Identification of Stable Meta-QTLs and Candidate Genes Underlying Fiber Quality and Agronomic Traits in Cotton
Аннотация
Cotton is a globally important crop, with fiber quality traits governed by complex quantitative trait loci (QTL). However, the utility of QTL data is often limited due to inconsistencies across studies. This study conducted a comprehensive Meta-QTL (MQTL) analysis by integrating 2864 QTLs from 50 independent studies published between 2000 and 2024. Of these, 2162 high-confidence QTLs were projected onto a consensus genetic map using BioMercator V4.2.3, resulting in the identification of 75 MQTLs across the cotton genome. These MQTLs exhibited significantly reduced confidence intervals and enhanced statistical support, with 14 MQTLs reported for the first time.

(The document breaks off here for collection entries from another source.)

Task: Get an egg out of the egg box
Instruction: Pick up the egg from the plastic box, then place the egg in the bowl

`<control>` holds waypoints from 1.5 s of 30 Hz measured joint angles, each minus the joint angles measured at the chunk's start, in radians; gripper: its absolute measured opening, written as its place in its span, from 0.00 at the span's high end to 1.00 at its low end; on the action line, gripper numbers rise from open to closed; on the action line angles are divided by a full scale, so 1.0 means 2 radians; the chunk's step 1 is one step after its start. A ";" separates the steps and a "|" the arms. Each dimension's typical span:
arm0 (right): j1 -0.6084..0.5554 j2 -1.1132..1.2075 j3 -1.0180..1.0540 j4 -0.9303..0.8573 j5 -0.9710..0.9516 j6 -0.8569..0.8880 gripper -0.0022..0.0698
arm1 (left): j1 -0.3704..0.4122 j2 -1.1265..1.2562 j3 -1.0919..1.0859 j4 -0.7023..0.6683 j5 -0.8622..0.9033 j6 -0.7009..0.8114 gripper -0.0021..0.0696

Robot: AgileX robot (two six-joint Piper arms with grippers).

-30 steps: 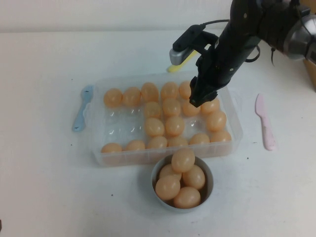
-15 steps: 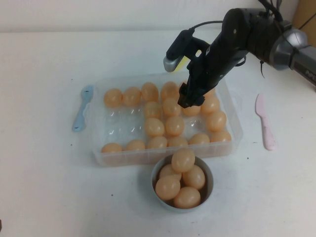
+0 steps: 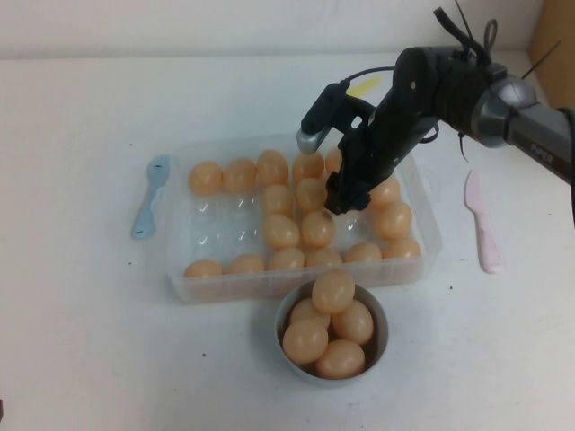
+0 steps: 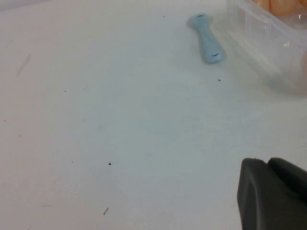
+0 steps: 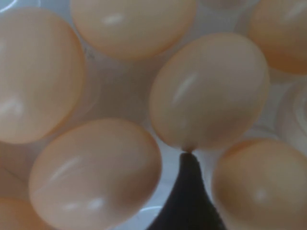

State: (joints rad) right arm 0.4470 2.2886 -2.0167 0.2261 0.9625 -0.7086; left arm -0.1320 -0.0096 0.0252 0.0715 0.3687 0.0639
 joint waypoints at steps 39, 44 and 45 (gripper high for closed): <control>0.037 -0.211 0.176 0.037 0.136 0.106 0.47 | 0.000 0.000 0.000 0.000 0.000 0.000 0.98; 0.059 -0.219 0.223 0.039 0.135 0.106 0.47 | 0.000 0.000 0.000 0.000 0.000 0.000 0.98; 0.063 -0.219 0.226 0.041 0.135 0.106 0.47 | 0.000 0.000 0.000 0.000 0.000 0.000 0.98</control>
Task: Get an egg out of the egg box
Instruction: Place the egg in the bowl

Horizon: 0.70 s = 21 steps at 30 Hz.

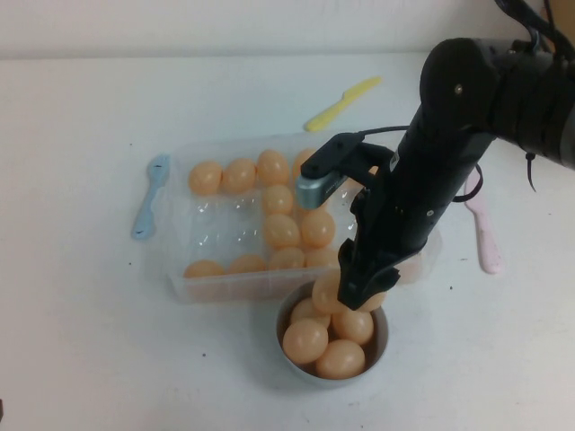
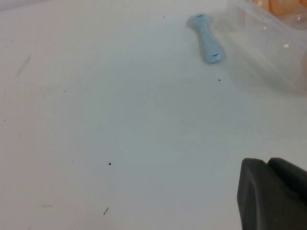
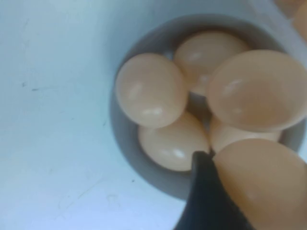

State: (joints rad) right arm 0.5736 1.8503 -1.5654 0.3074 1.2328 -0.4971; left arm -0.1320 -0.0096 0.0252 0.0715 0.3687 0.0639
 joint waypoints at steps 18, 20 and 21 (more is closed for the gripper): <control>0.006 0.005 0.003 0.042 -0.002 0.000 0.47 | 0.000 0.000 0.000 0.000 0.000 0.000 0.98; 0.006 0.009 0.004 0.043 -0.002 0.000 0.47 | 0.000 0.000 0.000 0.000 0.000 0.000 0.98; 0.006 0.012 0.004 0.043 -0.002 0.000 0.47 | 0.000 0.000 0.000 0.000 0.000 0.000 0.98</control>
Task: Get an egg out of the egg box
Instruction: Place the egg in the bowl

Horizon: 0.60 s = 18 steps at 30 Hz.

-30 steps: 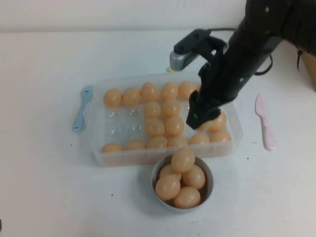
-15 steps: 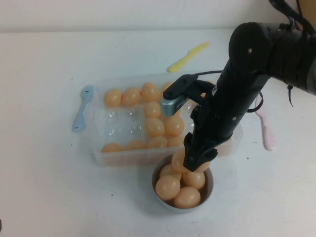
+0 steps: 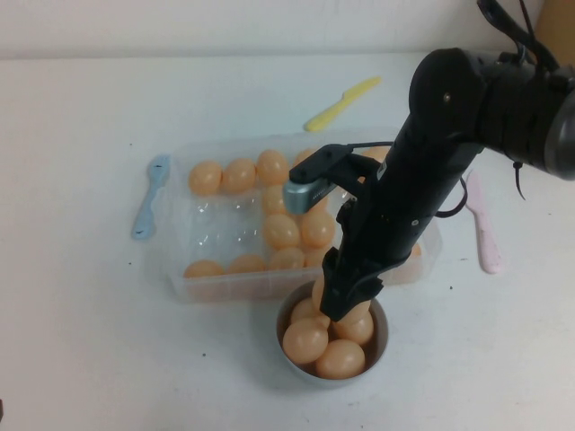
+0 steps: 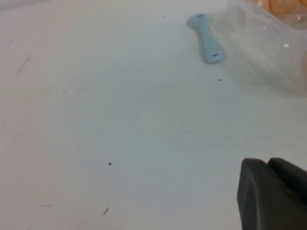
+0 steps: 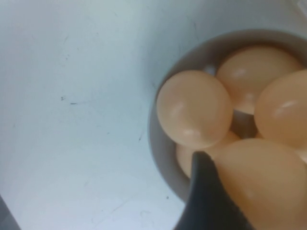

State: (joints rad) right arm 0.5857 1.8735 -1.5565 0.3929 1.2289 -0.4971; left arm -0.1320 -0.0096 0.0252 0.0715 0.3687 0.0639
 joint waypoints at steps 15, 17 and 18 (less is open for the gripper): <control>0.000 0.009 0.000 -0.011 -0.002 0.000 0.47 | 0.000 0.000 0.000 0.000 0.000 0.000 0.98; 0.000 0.009 0.000 -0.011 -0.002 0.000 0.47 | 0.000 0.000 0.000 0.000 0.000 0.000 0.98; 0.000 0.009 0.000 -0.011 -0.002 0.000 0.47 | 0.000 0.000 0.000 0.000 0.000 0.000 0.98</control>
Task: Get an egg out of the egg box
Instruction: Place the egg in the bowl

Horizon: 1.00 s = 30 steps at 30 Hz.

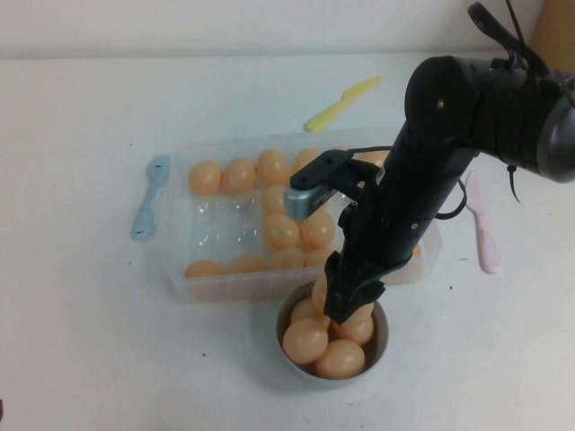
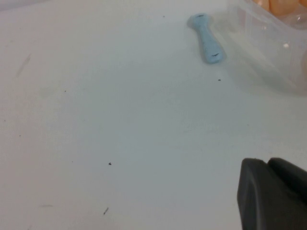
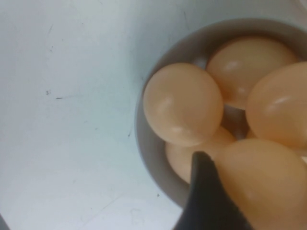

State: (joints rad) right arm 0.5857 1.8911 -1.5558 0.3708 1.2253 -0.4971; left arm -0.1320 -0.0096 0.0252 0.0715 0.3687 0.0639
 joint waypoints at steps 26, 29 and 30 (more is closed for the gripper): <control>0.000 0.000 0.020 0.000 -0.002 0.000 0.42 | 0.000 0.000 0.000 0.000 0.000 0.000 0.98; 0.000 0.000 0.028 0.000 -0.002 0.000 0.42 | 0.000 0.000 0.000 0.000 0.000 0.000 0.98; 0.000 0.000 0.028 0.000 -0.002 0.000 0.42 | 0.000 0.000 0.000 0.000 0.000 0.000 0.98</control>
State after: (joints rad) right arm 0.5857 1.8911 -1.4999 0.3708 1.2211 -0.4971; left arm -0.1320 -0.0096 0.0252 0.0715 0.3687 0.0639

Several MQTLs, including MQTLchr7-1, MQTLchr14-1, and MQTLchr24-1, were identified as stable clusters harboring key fiber quality and stress tolerance traits. Candidate gene analysis within select MQTL regions revealed 75 genes, 38 of which were annotated with significant gene ontology terms related to lignin catabolism, flavin binding, and stress responses. Notably, GhLAC-4, GhCTL2, and UDP-glycosyltransferase 92A1 were highlighted for their potential roles in fiber development and abiotic stress tolerance. These findings provide a refined genomic framework for cotton improvement and offer valuable resources for marker-assisted selection (MAS) and functional genomics aimed at enhancing fiber quality, yield, and stress resilience in cotton breeding programs.